Since AVOD revenue is subject to the swings of marketing and advertising budgets, we need to do a better job of matching supply and demand. Real-time bidding (RTB), which is a subset within programmatic advertising, enables advertisers to bid for an ad spot in real-time. Ultimately, the more bidders, the higher the price. 

There’s an opportunity for “header bidding” within RTB to grow, but this will require more data collection, more data standardization, and more data sharing. The trade-off we make with moving to header bidding is reduced targeting capabilities and reduced control over the user experience than what you’d find using a primary ad server.

Focus on ad viewability

In comparison to an ad seen on linear television, a study by Unruly TV found that a user watching ad-supported Connected TV was 71 percent more likely to tell a friend about a brand, 53 percent more likely to search for a brand, and 48 percent more likely to have an improved opinion of the brand. Moreover, 52 percent were more likely to buy a product, and 45 percent more likely to visit a store or website.

Despite greater effectiveness, advertisers still prefer to advertise on broadcast television than digital advertising. Part of this could be due to the claims of CTV fraud and the inability to measure things the same way as linear television

Again, data is the only thing that can come to AVOD’s rescue. The ad viewability and verification are equally as important as understanding the audience. As a publisher, if you can differentiate your inventory by offering new metrics or providing direct access to real-time data, you’ll help your advertisers better measure their ad dollars’ reach. Placing a focus on providing more data for advertisers, which can, in turn, help them optimize their campaigns, can create a multiplying effect on CPM’s.

Using data to understand cost 

The other half of the profitability is cost. Having the right data and using the right metrics is key to knowing why users stay and why they churn. It’s important to understand that you can add efficiency to costs. Asking questions like, “What percentage of leads from marketing watched the content?” Or, “What’s the cost of end-to-end delivery vs. CPM?” The need to connect attribution data to engagement data or content preparation and delivery data to users and sessions should take significant consideration.

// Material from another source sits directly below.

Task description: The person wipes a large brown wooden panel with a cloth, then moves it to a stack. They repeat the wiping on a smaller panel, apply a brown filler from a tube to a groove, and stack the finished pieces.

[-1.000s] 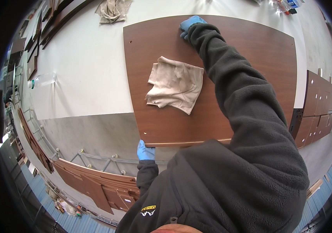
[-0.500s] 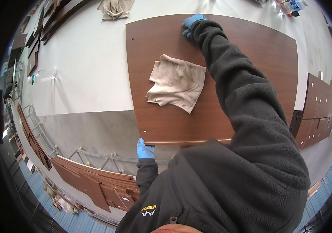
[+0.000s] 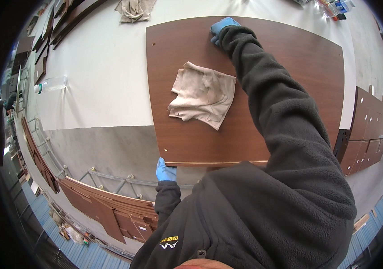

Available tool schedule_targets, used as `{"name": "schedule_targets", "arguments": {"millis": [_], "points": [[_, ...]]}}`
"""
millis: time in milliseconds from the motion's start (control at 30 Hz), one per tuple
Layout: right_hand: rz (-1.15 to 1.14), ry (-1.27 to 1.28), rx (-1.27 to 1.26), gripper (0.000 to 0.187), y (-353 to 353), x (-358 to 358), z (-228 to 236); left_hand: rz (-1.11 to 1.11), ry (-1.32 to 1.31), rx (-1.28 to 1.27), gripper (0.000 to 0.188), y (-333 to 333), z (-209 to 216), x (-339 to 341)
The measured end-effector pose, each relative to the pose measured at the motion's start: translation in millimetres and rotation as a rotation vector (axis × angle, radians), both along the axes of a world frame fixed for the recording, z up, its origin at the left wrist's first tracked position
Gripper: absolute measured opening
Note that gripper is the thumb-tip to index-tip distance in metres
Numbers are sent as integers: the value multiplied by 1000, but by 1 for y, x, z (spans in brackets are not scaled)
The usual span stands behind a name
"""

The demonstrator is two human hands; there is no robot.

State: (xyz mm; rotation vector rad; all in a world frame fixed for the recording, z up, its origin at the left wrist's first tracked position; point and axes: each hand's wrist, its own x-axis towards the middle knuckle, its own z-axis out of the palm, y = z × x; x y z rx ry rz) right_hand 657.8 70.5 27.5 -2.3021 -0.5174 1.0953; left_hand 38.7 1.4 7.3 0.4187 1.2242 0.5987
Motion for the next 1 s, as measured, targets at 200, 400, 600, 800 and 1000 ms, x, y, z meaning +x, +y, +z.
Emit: {"name": "schedule_targets", "arguments": {"millis": [200, 400, 600, 800, 1000], "points": [[138, -845, 375, 36, -52, -98, 11, 42, 51, -59, 43, 1, -2, -2], [852, -750, 425, 73, -127, -204, 7, -32, 6, -25, 42, 3, -6, -8], [187, -930, -317, 54, -221, -41, 15, -42, 112, -58, 49, 5, -6, -7], [-134, -1017, -390, 39, -168, 34, 21, 14, 27, -48, 41, 3, 4, -1], [376, -1149, 5, 66, 46, -58, -7, -8, 41, -28, 42, 3, 2, 2]]}}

In fact, granularly understanding of ad revenue needs to improve dramatically overall. You’ll want to understand how much money users earned you on X devices, watching Y content, in Z geography. What cohort of users earns you the most money and what about them is unique? If you can answer those questions, then you’ll want to learn how to optimize marketing, support, and operational budgets to protect those viewers. 

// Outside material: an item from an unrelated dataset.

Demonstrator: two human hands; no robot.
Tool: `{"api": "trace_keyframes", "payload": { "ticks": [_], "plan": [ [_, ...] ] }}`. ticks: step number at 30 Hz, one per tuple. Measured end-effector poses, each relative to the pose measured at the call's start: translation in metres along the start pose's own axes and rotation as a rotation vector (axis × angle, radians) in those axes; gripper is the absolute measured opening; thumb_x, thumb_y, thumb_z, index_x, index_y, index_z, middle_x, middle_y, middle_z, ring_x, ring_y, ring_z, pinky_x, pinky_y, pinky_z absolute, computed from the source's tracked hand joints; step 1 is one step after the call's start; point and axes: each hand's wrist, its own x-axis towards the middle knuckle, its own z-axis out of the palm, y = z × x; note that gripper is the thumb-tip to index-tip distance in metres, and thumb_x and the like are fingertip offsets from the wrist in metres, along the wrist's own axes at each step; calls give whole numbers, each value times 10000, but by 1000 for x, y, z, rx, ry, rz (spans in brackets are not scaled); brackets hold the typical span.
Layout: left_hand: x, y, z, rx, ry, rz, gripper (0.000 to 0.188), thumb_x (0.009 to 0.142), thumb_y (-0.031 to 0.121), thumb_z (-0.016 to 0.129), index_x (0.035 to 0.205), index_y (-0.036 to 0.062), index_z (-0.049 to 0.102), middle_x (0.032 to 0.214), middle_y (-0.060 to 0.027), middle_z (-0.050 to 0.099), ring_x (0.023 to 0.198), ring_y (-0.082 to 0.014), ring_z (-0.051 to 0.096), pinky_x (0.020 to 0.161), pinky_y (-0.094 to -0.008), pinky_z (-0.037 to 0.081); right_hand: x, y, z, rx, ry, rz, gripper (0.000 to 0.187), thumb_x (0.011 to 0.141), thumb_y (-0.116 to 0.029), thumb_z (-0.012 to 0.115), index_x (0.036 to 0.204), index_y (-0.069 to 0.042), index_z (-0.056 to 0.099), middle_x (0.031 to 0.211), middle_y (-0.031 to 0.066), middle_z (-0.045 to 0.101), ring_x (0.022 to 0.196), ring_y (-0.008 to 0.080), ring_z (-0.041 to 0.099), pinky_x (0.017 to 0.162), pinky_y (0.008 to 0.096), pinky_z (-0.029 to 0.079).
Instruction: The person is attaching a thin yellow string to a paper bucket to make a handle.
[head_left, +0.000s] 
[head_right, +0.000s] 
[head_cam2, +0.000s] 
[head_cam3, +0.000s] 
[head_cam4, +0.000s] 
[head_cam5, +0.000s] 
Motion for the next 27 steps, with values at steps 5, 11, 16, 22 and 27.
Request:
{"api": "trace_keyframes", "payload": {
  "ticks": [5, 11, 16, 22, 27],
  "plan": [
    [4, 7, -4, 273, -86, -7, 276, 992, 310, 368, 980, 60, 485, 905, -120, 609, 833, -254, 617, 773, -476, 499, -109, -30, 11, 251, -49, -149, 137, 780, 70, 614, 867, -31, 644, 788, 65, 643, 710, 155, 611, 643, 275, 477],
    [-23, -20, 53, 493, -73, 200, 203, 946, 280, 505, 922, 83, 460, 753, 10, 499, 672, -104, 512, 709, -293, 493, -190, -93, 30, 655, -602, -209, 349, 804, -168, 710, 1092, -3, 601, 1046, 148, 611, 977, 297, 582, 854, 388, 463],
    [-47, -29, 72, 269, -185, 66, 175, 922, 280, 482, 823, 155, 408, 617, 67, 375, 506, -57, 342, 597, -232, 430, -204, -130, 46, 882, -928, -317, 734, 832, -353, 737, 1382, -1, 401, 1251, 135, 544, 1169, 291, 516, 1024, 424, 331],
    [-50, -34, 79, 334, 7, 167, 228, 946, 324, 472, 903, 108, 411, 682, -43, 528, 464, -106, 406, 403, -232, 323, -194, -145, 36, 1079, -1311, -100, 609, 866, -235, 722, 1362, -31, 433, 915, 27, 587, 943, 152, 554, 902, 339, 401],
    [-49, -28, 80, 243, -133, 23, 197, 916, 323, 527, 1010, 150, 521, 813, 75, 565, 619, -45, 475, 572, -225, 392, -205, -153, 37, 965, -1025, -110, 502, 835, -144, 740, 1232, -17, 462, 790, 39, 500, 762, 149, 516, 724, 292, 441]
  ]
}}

If you’re detecting certain users, campaigns, or pieces of content are not delivering on the profitability targets, you could decide you may want to:

  • Prioritize bug fixes or improvements on those platforms
  • Make changes to your content library or content recommendations
  • Change the available bit rates
  • Optimize ad pod count, structure, and positioning
  • Shift marketing spends towards those places with the most ROI and decrease the spend on other platforms.

Glimpse in the future: Data will provide AVOD’s Moneyball Moment

Unless you can take effective actions to improve profitability with the metrics, then they’ll have to change, and you’ll need data to do it. It’s the key to targeting and is a rising tide that floats all boats.

Moneyball was a movie about how the same data, analyzed differently, led the Oakland A’s to a historic performance and changed the game of baseball forever. Data isn’t just for reporting anymore. More companies are defaulting to wanting access to data versus metrics because granular insights are what will enable greater optimization for the user experience and create more efficiencies across this end to end network. 


Lastly, advertising will always be an ecosystem endeavor. Therefore, optimizations likely need to happen within and between multiple parties. This means that the future of advertising will include new types of data and data exchanges between different systems. Investing in systems today that enable the capture, standardization, enrichment and delivery of data will help lead to the more efficient and profitable advertising landscape of tomorrow.